→ What the exercise asks
Filter this listing down to the lines that contain the word "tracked", and copy them.

→ Data
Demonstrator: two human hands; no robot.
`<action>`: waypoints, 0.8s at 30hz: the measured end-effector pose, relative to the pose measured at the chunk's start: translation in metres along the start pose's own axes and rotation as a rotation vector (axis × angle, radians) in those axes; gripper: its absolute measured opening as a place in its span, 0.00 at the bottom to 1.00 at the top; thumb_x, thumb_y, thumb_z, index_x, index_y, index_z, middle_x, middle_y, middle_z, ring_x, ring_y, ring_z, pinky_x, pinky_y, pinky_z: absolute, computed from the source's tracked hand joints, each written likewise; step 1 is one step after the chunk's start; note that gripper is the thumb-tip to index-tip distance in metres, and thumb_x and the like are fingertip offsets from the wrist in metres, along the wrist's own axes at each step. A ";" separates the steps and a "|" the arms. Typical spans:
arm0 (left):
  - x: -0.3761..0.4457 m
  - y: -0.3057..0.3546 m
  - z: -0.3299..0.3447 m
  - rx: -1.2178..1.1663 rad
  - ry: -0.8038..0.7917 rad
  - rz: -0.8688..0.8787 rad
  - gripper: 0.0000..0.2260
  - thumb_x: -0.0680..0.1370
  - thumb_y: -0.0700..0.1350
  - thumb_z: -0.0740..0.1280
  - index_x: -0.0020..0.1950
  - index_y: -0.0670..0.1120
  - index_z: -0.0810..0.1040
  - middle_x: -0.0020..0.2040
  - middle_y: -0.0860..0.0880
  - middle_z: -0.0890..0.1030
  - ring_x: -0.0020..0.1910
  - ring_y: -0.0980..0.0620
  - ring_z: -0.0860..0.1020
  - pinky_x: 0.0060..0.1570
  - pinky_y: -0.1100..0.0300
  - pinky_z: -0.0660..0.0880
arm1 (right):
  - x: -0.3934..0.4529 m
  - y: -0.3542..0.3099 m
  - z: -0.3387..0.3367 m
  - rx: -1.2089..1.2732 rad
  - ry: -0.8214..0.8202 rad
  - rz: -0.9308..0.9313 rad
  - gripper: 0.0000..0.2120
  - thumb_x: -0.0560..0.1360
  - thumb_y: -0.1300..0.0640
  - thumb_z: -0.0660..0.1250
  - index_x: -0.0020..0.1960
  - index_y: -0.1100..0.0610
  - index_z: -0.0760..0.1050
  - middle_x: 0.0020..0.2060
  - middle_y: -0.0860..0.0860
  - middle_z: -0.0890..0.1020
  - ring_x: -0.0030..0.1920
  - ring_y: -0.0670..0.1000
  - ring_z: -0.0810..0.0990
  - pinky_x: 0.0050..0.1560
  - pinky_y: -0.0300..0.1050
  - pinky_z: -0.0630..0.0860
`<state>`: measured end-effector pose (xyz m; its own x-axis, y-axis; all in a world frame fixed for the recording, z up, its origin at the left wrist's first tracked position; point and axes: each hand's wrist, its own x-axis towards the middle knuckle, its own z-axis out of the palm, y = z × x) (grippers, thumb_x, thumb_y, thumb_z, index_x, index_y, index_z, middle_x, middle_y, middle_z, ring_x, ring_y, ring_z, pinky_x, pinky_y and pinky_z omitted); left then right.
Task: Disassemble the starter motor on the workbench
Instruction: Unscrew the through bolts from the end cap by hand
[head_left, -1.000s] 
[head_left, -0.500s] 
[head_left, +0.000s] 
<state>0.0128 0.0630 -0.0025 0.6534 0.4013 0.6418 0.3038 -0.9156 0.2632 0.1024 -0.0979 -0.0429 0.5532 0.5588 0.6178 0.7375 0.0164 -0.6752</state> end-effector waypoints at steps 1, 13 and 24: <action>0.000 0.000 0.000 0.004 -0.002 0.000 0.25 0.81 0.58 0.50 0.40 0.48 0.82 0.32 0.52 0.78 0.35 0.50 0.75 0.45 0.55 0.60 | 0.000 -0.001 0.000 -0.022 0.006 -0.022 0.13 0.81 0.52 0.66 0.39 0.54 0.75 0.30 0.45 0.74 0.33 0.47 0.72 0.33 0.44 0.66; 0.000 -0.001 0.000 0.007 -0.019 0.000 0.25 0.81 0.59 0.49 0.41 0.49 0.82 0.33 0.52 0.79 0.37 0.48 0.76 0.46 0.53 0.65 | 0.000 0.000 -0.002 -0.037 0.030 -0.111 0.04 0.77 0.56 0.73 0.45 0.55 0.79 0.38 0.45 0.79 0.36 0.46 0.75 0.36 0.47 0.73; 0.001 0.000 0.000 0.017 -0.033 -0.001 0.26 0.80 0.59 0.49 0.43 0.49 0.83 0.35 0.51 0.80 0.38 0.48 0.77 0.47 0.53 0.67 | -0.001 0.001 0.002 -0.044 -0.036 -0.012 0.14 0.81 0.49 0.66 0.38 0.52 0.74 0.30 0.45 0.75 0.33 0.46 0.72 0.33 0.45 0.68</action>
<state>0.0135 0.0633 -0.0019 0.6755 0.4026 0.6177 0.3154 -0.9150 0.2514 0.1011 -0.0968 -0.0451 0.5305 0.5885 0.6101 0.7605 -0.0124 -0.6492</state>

→ Exercise output
`<action>`: waypoints, 0.8s at 30hz: the measured end-effector pose, relative to the pose measured at the chunk's start: translation in metres along the start pose's own axes and rotation as a rotation vector (axis × angle, radians) in those axes; gripper: its absolute measured opening as a place in its span, 0.00 at the bottom to 1.00 at the top; thumb_x, thumb_y, thumb_z, index_x, index_y, index_z, middle_x, middle_y, middle_z, ring_x, ring_y, ring_z, pinky_x, pinky_y, pinky_z: absolute, computed from the source's tracked hand joints, each written likewise; step 1 is one step after the chunk's start; note that gripper is the thumb-tip to index-tip distance in metres, and thumb_x and the like are fingertip offsets from the wrist in metres, along the wrist's own axes at each step. A ";" separates the steps and a "|" the arms. Typical spans:
`<state>`: measured end-effector pose (xyz m; its own x-axis, y-axis; all in a world frame fixed for the recording, z up, its origin at the left wrist's first tracked position; point and axes: each hand's wrist, its own x-axis towards the middle knuckle, its own z-axis out of the palm, y = z × x) (grippers, thumb_x, thumb_y, thumb_z, index_x, index_y, index_z, middle_x, middle_y, middle_z, ring_x, ring_y, ring_z, pinky_x, pinky_y and pinky_z omitted); left then right.

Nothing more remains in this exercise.